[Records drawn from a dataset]
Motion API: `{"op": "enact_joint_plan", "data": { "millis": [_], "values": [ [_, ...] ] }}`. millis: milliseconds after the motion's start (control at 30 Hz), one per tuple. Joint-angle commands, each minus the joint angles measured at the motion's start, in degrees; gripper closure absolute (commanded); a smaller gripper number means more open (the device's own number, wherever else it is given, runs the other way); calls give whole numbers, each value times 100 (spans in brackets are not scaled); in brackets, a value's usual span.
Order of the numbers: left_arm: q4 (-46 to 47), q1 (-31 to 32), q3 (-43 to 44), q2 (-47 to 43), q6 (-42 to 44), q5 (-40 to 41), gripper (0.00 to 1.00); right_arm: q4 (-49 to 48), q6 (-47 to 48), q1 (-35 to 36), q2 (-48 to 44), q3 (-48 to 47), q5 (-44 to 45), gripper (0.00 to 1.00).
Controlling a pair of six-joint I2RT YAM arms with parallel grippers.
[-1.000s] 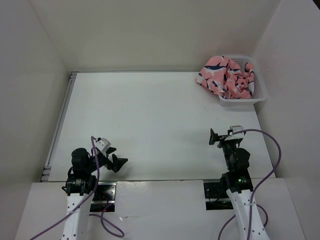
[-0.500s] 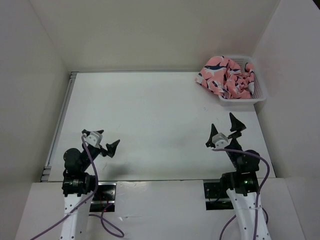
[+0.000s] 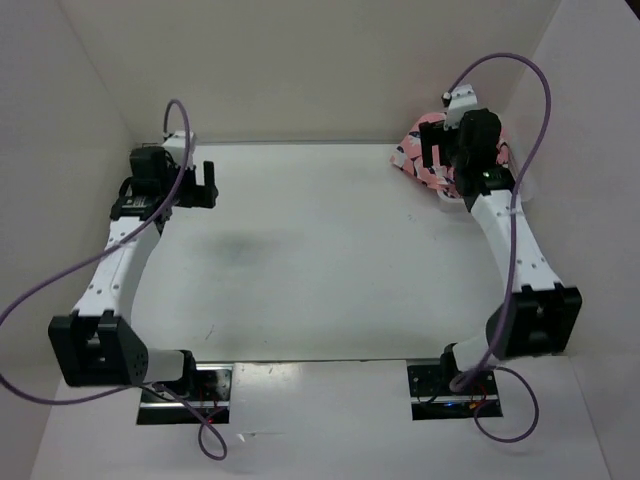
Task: Fold and stack the shorts
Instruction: Grab the shorts from the pile
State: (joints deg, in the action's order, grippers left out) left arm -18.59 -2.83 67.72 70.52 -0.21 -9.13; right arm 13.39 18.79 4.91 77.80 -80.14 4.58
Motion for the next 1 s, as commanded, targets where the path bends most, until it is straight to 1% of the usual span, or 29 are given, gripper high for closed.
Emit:
{"op": "enact_joint_plan", "data": {
  "millis": [0, 33, 67, 100, 133, 167, 200, 267, 300, 333, 367, 400, 500, 600, 700, 733, 767, 800, 833, 933, 967],
  "values": [
    [-1156, 151, 381, 593, 21, 613, 0, 841, -1481, -437, 734, -449, 492, 1],
    [-1156, 151, 382, 655, 21, 614, 0, 841, -1901, -560, 980, -615, 404, 1],
    [-1156, 151, 495, 847, 21, 614, 0, 841, -2105, -700, 1244, -956, 403, 1],
    [-1234, 151, 688, 980, 21, 544, 0, 893, -2290, -945, 1742, -1116, 351, 4],
    [-1322, 151, 785, 1120, 21, 413, 0, 894, -2553, -1043, 1982, -1266, 412, 6],
    [-1410, 151, 865, 1374, 21, 333, 0, 824, -2616, -1123, 2220, -1555, 517, 8],
    [-1471, 212, 926, 1464, 21, 280, 0, 710, -2617, -1184, 2666, -1679, 666, 9],
    [-1472, 300, 988, 1710, 21, 446, 0, 648, -2678, -1247, 3090, -2118, 1270, 9],
    [-1472, 379, 1041, 1780, 21, 516, 0, 587, -2783, -1342, 3492, -2259, 1395, 9],
    [-1472, 380, 1041, 1955, 21, 613, 0, 586, -2784, -1448, 3670, -2539, 1484, 11],
    [-1472, 458, 1102, 2044, 21, 779, 0, 586, -2871, -1501, 3837, -2646, 1484, 13],
    [-1524, 459, 1103, 2132, 21, 781, 0, 586, -2872, -1501, 4100, -2726, 1484, 13],
    [-1578, 459, 1382, 2457, 21, 764, 0, 525, -2820, -1501, 4374, -2797, 1196, 13],
    [-1578, 459, 1577, 2790, 21, 702, 0, 525, -2758, -1501, 4638, -2858, 722, 13],
    [-1578, 459, 1639, 2905, 21, 869, 0, 577, -2705, -1501, 4709, -2858, 526, 17],
    [-1578, 459, 1639, 2906, 21, 929, 0, 577, -2705, -1501, 4709, -2858, 526, 21],
    [-1578, 459, 1639, 2975, 21, 930, 0, 577, -2757, -1501, 4709, -2858, 526, 29],
    [-1578, 459, 1639, 2976, 21, 860, 0, 577, -2758, -1501, 4761, -2789, 613, 34],
    [-1578, 459, 1639, 2976, 21, 860, 0, 577, -2818, -1501, 4762, -2788, 614, 43],
    [-1578, 459, 1691, 2976, 21, 719, 0, 577, -2819, -1501, 4762, -2674, 693, 62],
    [-1578, 459, 1691, 2976, 21, 719, 0, 577, -2819, -1501, 4762, -2674, 693, 77]
  ]
}}
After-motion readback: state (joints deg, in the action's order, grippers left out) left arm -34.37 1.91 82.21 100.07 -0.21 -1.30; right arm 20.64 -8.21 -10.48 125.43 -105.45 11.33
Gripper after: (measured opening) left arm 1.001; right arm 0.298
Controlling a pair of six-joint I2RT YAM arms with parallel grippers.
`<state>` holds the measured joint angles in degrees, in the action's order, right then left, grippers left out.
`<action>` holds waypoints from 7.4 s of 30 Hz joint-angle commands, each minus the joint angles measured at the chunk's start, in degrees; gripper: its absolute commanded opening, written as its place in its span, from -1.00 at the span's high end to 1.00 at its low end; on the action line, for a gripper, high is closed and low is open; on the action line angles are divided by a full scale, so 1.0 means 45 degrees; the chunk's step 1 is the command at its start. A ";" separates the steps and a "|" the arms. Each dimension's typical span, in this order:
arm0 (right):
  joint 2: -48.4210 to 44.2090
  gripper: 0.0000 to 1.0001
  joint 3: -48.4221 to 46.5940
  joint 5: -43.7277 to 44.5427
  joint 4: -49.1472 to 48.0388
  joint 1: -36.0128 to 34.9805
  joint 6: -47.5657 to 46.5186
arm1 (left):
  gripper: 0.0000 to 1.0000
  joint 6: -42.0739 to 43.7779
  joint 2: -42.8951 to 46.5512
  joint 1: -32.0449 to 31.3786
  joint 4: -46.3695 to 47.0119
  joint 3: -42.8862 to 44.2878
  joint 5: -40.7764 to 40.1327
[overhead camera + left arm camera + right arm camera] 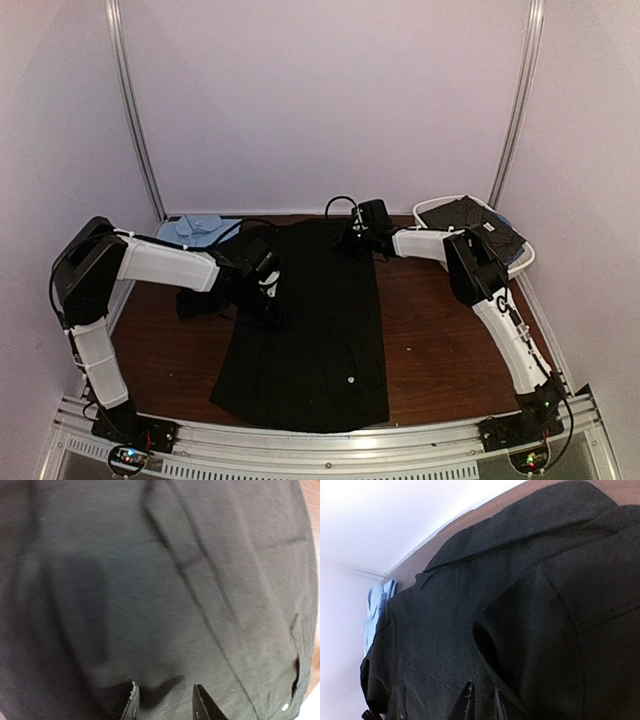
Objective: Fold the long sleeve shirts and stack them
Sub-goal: Move the right arm to the center of the board with the 1/3-folded shirt, then move the 1/3-folded shirt to the center of the board, then pick up the sleeve from the 1/3-folded shirt, then pass from the left arm to the right, then pick up the 1/3-folded shirt from the center of the board.
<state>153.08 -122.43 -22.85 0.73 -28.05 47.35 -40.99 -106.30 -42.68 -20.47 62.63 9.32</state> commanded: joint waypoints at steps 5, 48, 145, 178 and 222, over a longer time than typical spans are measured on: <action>0.0304 0.66 0.0039 0.0156 0.1665 0.0819 -0.0941 | 0.24 -0.0682 -0.0683 -0.0912 0.0435 0.0698 0.0259; -0.4544 -0.29 0.2048 -0.0737 0.2415 0.0694 -0.3890 | 0.28 0.0728 -0.1827 -0.3572 -0.2402 0.3116 0.0014; -1.0956 -0.48 1.0796 0.1063 0.0522 -0.2768 -0.5182 | 0.87 0.2944 0.4209 0.3554 0.0218 0.0267 -0.0768; -0.7327 -0.04 0.8253 -0.2677 -0.4564 -0.4567 -0.3045 | 0.88 0.4266 0.4241 0.1613 0.3231 -0.0475 0.0778; -1.0133 1.00 0.8147 0.2853 -0.1453 -0.2188 -0.4443 | 0.09 -0.2085 0.8579 0.0081 -0.2742 -0.6349 0.0279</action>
<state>110.78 -83.24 -10.94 -7.40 -38.63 29.41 -43.48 -71.13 -39.18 -32.34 38.02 8.19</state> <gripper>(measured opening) 0.010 0.459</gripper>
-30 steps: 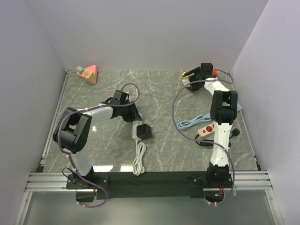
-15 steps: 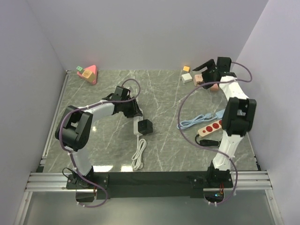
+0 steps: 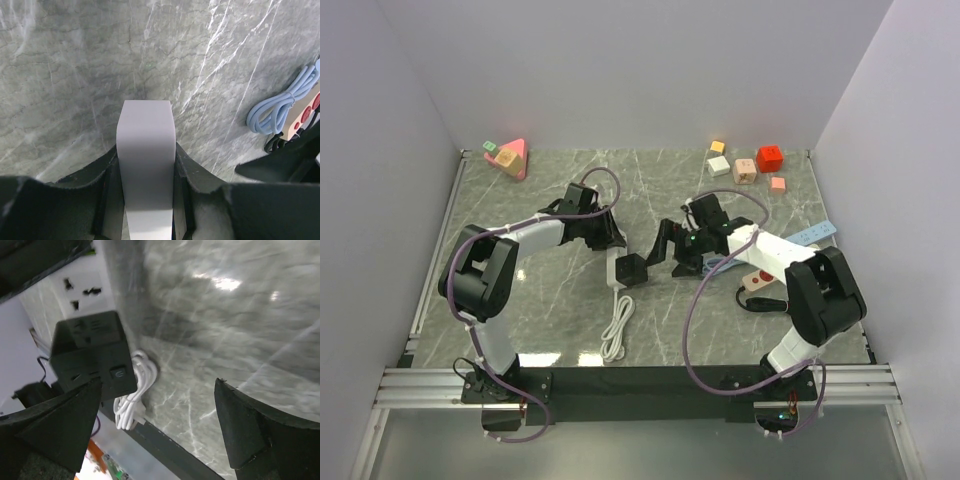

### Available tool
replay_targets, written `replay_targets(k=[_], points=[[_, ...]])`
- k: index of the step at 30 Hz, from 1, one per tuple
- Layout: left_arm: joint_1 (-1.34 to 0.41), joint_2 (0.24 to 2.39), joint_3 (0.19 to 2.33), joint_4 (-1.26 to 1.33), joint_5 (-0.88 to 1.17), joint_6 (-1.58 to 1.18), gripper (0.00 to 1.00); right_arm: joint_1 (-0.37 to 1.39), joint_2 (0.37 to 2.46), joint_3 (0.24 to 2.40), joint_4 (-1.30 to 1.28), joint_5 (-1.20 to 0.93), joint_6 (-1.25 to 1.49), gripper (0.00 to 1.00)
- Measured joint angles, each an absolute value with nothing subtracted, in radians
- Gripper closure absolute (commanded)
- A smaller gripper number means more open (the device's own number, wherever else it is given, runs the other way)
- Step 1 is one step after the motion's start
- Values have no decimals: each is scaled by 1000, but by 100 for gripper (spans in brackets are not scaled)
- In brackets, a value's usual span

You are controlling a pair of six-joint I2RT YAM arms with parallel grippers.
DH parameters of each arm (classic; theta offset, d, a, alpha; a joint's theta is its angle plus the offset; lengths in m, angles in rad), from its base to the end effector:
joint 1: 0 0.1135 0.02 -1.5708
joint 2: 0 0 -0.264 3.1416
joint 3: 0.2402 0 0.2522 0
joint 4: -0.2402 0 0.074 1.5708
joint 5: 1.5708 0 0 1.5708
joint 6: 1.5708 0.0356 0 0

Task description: Pull the plug off the socket

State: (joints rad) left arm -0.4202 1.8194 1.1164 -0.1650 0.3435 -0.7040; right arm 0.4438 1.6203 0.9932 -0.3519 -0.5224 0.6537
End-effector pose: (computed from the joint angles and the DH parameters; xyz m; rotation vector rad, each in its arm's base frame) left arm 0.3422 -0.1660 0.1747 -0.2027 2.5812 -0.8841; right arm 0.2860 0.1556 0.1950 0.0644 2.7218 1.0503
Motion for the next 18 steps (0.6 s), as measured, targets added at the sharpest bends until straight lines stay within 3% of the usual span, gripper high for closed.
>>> replay_targets(k=[18], points=[[-413, 1819, 1096, -115, 428, -734, 99, 592, 1717, 1057, -170, -638, 667, 0]])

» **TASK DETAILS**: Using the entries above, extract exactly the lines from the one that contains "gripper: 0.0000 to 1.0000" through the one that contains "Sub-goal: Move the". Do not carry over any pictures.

» **ANSWER TO THE PROBLEM**:
  gripper: 0.0000 to 1.0000
  joint 6: -42.0739 to 43.7779
  joint 2: -42.8951 to 46.5512
  joint 1: -32.0449 to 31.3786
  joint 4: -46.3695 to 47.0119
  joint 3: -42.8862 to 44.2878
  joint 5: -40.7764 to 40.1327
[overhead camera + left arm camera + right arm camera] 
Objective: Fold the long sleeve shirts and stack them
Sub-goal: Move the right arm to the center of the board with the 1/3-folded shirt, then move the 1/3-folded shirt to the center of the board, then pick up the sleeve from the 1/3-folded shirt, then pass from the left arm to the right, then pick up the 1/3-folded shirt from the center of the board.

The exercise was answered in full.